What you need to do: Using the listing below, print exactly everything from the line with "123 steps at" down to the line with "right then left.", both included, and nothing more.

Information shown:
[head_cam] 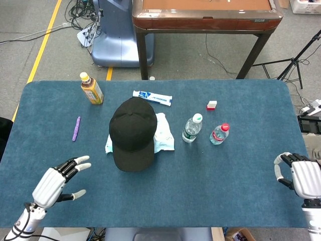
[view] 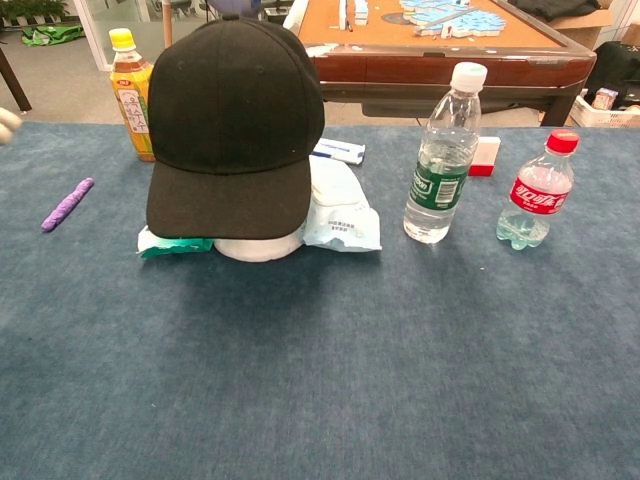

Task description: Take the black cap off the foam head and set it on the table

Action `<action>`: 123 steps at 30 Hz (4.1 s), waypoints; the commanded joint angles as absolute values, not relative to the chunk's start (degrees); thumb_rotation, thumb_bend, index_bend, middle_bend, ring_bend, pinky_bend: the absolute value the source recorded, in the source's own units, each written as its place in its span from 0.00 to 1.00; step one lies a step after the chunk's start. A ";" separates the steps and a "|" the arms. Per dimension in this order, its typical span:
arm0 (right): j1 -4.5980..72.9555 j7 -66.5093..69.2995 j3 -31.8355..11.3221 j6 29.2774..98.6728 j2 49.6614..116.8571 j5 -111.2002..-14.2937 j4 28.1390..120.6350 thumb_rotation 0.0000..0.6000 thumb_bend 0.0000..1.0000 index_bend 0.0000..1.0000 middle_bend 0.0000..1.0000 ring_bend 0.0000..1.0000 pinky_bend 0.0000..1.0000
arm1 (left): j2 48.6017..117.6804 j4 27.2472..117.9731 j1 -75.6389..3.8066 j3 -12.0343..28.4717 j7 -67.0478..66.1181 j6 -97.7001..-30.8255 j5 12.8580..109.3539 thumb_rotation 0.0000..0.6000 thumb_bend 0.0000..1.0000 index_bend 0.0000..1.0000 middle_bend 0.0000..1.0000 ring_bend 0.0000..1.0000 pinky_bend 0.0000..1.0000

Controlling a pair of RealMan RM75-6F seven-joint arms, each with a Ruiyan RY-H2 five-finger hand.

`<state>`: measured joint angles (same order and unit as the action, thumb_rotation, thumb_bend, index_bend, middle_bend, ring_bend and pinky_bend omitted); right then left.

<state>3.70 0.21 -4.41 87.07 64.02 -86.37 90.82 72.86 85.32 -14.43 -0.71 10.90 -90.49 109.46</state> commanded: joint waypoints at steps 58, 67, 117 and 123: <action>1.83 6.60 -6.20 87.22 60.42 -82.71 91.29 1.00 0.49 0.52 0.50 0.44 0.49 | 92.57 72.01 -30.50 2.77 -0.05 -84.11 108.23 1.00 0.06 0.43 0.37 0.29 0.47; 1.65 7.03 -6.35 87.40 60.31 -82.56 91.23 1.00 0.49 0.52 0.50 0.44 0.49 | 94.21 69.62 -31.56 2.83 -1.15 -84.30 107.39 1.00 0.05 0.44 0.37 0.30 0.47; 0.20 8.52 -6.58 87.23 58.07 -81.09 92.16 1.00 0.49 0.52 0.50 0.44 0.49 | 105.84 46.94 -33.20 1.65 3.50 -98.89 107.49 1.00 0.05 0.56 0.57 0.45 0.60; 0.24 8.55 -6.56 87.09 58.05 -81.14 92.11 1.00 0.49 0.52 0.50 0.44 0.49 | 106.62 45.91 -33.38 1.75 4.64 -99.94 106.91 1.00 0.05 0.57 0.57 0.45 0.61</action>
<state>0.24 8.55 -6.56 87.10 58.05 -81.14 92.11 106.55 45.96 -33.36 1.72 4.56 -99.87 107.00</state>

Response for this exercise:
Action `<action>`: 123 steps at 30 Hz (4.1 s), waypoints; the commanded joint angles as absolute values, not relative to the chunk's start (degrees); thumb_rotation, thumb_bend, index_bend, middle_bend, ring_bend, pinky_bend: the absolute value the source recorded, in the source's own units, each written as its place in its span from 0.00 to 1.00; step one lies a step after the chunk's start. A ";" separates the steps and a "|" the arms. Per dimension in this order, its typical span:
arm0 (right): j1 -4.5980..72.9555 j7 -66.5093..69.2995 j3 -31.8355..11.3221 j6 29.2774..98.6728 j2 49.6614..116.8571 j5 -111.2002..-14.2937 j4 28.1390..120.6350 thumb_rotation 0.0000..0.6000 thumb_bend 0.0000..1.0000 index_bend 0.0000..1.0000 middle_bend 0.0000..1.0000 ring_bend 0.0000..1.0000 pinky_bend 0.0000..1.0000
arm1 (left): j2 48.6017..117.6804 j4 27.2472..117.9731 j1 -75.6389..3.8066 j3 -12.0343..28.4717 j7 -67.0478..66.1181 j6 -97.7001..-30.8255 j5 12.8580..109.3539 thumb_rotation 0.0000..0.6000 thumb_bend 0.0000..1.0000 index_bend 0.0000..1.0000 middle_bend 0.0000..1.0000 ring_bend 0.0000..1.0000 pinky_bend 0.0000..1.0000

Controlling a pair of RealMan RM75-6F seven-joint arms, each with a Ruiyan RY-H2 five-finger hand.

`<state>`: measured joint angles (same order and unit as the action, thumb_rotation, thumb_bend, index_bend, middle_bend, ring_bend and pinky_bend omitted); right then left.

Nothing else belongs to this exercise.